We are at times of fundamental upheavals in which the international structures and mechanisms that brought us stability and security in the past appear less and less to work. We have now two options: One option is a relapse into an aggressive nationalism, and the other is a vision of a new design. This was also the case in the 1930s after the unresolved causes and consequences of the First World War, led to fascism and the Greater German ideology. In the USA, on the other hand, under President Franklin D. Roosevelt, the New Deal led to the welfare state. These were the two poles that subsequently determined world events. The decisive factors are both the political culture in society and the will to shape politics. This is what matters today as well.

It is therefore worrying that in our country, too, public debate is very limited. It is increasingly focused on the here and now, on short term strategies and on military responses to global challenges. Politics, however, requires recognizing interrelationships and also historical context and to develop future-oriented responses in a rapidly changing world. Militarisation is not the answer.

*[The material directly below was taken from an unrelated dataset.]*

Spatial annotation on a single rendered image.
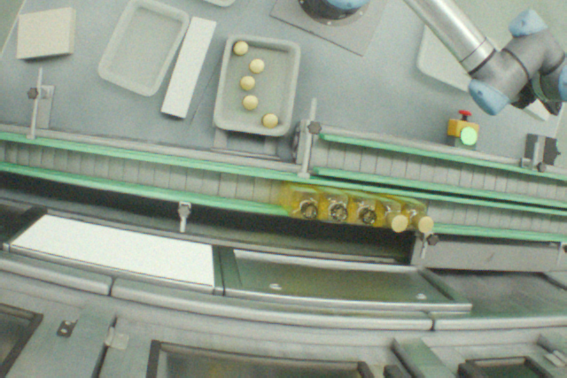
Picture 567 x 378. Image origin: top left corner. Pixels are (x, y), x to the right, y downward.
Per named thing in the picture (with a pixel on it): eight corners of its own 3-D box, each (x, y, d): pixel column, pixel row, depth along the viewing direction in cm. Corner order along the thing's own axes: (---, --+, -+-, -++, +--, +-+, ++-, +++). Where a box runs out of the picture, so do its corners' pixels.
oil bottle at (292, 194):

What is needed – as the Palme reports also say – is a world domestic policy that goes far beyond questions of military security. This includes the unresolved climate question, which in turn is also leading to a massive deterioration in international relations. It is no coincidence that there is talk of the danger of a climate war because the weather extremes will, if the rudder is not turned quickly, trigger bitter distribution battles. A real security strategy therefore also requires a social and ecological world domestic policy – requires peace logic, to use a term that was once central to peace and conflict research.

Following the basic ideas of a policy of common security, the following requirements must be formulated today:

1. Strengthening the global architecture of peace: from the resumption of the talks on arms control and disarmament to the strengthening of existing and establishing new regional alliances for peace and security such as the OSCE. This also includes Germany’s and Europe’s own initiatives on ceasefire and negotiations to end the Ukraine war.

2. Disarmament and development: convening a special UN General Assembly on peace issues: (i) disarmament in favor of a peace dividend, (ii) strengthening of international law for disarmament and (iii) arms control and against arms exports.

3. Revitalization of nuclear arms control and disarmament: (i) Re-establish and strengthen the INF Treaty for land-based weapons systems, (ii) sign the Treaty on the Prohibition of Nuclear Weapons (TPNW), (iii) the establishment of nuclear-weapon-free zones and (iv) political initiatives for the entry into force of the global test ban treaty.

4. Control and limitation of new military technologies and space weapons: (i) prohibition of cyber-attacks on nuclear control centers, (ii) prohibition of autonomous weapons systems and (iii) the limitation of hypersonic missiles.

This debate must not be conducted only among politicians and military leaders; it is above all a challenge to societies.